### Exercise instructions
Among these entries, how many lines contain "every"? Say the number and nothing else.

§ §

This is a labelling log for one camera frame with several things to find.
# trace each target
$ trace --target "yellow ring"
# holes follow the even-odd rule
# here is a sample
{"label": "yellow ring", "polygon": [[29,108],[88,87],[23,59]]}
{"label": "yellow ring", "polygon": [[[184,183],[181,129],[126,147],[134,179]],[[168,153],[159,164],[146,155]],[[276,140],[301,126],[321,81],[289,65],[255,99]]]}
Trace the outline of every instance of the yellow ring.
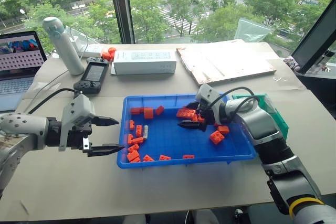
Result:
{"label": "yellow ring", "polygon": [[315,198],[311,198],[311,197],[305,197],[305,198],[297,199],[292,204],[290,204],[290,207],[289,207],[290,218],[293,219],[293,217],[294,217],[294,214],[293,214],[294,207],[296,207],[298,204],[300,204],[302,202],[305,202],[305,201],[313,201],[313,202],[320,203],[321,205],[324,205],[324,203],[322,201],[320,201],[319,199],[315,199]]}

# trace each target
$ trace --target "laptop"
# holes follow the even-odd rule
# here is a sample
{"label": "laptop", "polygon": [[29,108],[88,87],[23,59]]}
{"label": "laptop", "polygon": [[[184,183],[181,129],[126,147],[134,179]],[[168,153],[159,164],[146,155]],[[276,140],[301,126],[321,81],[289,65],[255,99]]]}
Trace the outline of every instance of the laptop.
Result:
{"label": "laptop", "polygon": [[35,31],[0,35],[0,111],[14,111],[47,60]]}

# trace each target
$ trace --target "green container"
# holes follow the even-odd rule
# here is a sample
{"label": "green container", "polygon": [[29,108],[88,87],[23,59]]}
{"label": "green container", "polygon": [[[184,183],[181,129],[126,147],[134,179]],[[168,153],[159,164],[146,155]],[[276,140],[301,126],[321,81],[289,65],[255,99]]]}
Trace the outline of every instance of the green container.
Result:
{"label": "green container", "polygon": [[[233,99],[238,99],[241,97],[248,97],[247,94],[233,94]],[[272,101],[268,97],[267,94],[256,94],[257,97],[259,97],[259,107],[261,107],[263,110],[265,110],[267,113],[269,113],[273,120],[277,123],[279,129],[281,130],[284,139],[287,139],[288,134],[288,125],[280,115],[279,111],[274,107]]]}

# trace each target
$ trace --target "black cable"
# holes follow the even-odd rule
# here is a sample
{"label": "black cable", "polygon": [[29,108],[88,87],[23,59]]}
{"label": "black cable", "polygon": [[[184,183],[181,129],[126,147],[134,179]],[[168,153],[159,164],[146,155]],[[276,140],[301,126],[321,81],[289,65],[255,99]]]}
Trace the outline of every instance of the black cable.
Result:
{"label": "black cable", "polygon": [[236,116],[236,114],[238,113],[238,110],[244,105],[244,103],[246,103],[248,100],[251,100],[251,99],[256,99],[258,103],[260,101],[259,97],[257,97],[256,95],[251,95],[250,97],[247,97],[244,101],[242,101],[237,106],[237,108],[233,112],[230,113],[230,119],[228,121],[231,122],[233,118]]}
{"label": "black cable", "polygon": [[55,95],[57,95],[58,93],[63,92],[63,91],[70,91],[70,92],[76,93],[76,91],[73,90],[73,89],[67,89],[67,88],[59,89],[59,90],[55,91],[54,93],[52,93],[51,95],[49,95],[47,98],[43,99],[38,105],[33,107],[28,112],[28,114],[33,114],[39,107],[41,107],[43,104],[45,104],[50,98],[54,97]]}
{"label": "black cable", "polygon": [[218,102],[220,99],[222,99],[224,96],[226,96],[227,94],[231,93],[232,91],[238,90],[238,89],[244,89],[247,90],[251,95],[254,95],[254,93],[252,92],[251,89],[247,88],[247,87],[238,87],[238,88],[234,88],[234,89],[230,89],[228,91],[226,91],[225,93],[221,94],[219,97],[217,97],[212,103],[210,103],[210,105],[208,105],[204,111],[210,109],[213,105],[215,105],[216,102]]}

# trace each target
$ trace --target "table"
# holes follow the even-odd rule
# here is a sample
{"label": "table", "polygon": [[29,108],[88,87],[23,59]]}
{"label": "table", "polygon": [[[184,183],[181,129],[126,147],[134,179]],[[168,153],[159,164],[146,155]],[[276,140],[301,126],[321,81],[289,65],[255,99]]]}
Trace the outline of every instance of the table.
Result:
{"label": "table", "polygon": [[[184,46],[188,45],[115,45],[120,50]],[[334,119],[268,44],[252,43],[250,46],[277,69],[275,74],[212,86],[218,91],[247,86],[256,93],[267,93],[289,125],[287,143],[293,152],[300,156],[322,194],[335,193]],[[59,59],[49,59],[37,74],[35,85],[27,92],[18,111],[30,102],[38,83],[50,81],[64,69]],[[79,79],[64,74],[56,87],[72,87]],[[90,99],[98,115],[121,121],[125,96],[196,93],[197,89],[178,59],[175,74],[157,74],[155,78],[148,74],[118,77],[107,74],[101,92]],[[42,97],[51,92],[42,92]],[[71,93],[60,93],[35,114],[55,116],[60,120],[63,106],[71,100]],[[119,129],[119,125],[93,126],[90,140],[94,145],[117,143]],[[116,154],[88,158],[79,150],[59,153],[55,147],[27,153],[3,193],[0,221],[121,216],[272,201],[266,185],[267,176],[258,158],[229,165],[214,163],[146,169],[120,169],[116,159]]]}

§ §

### Answer box
5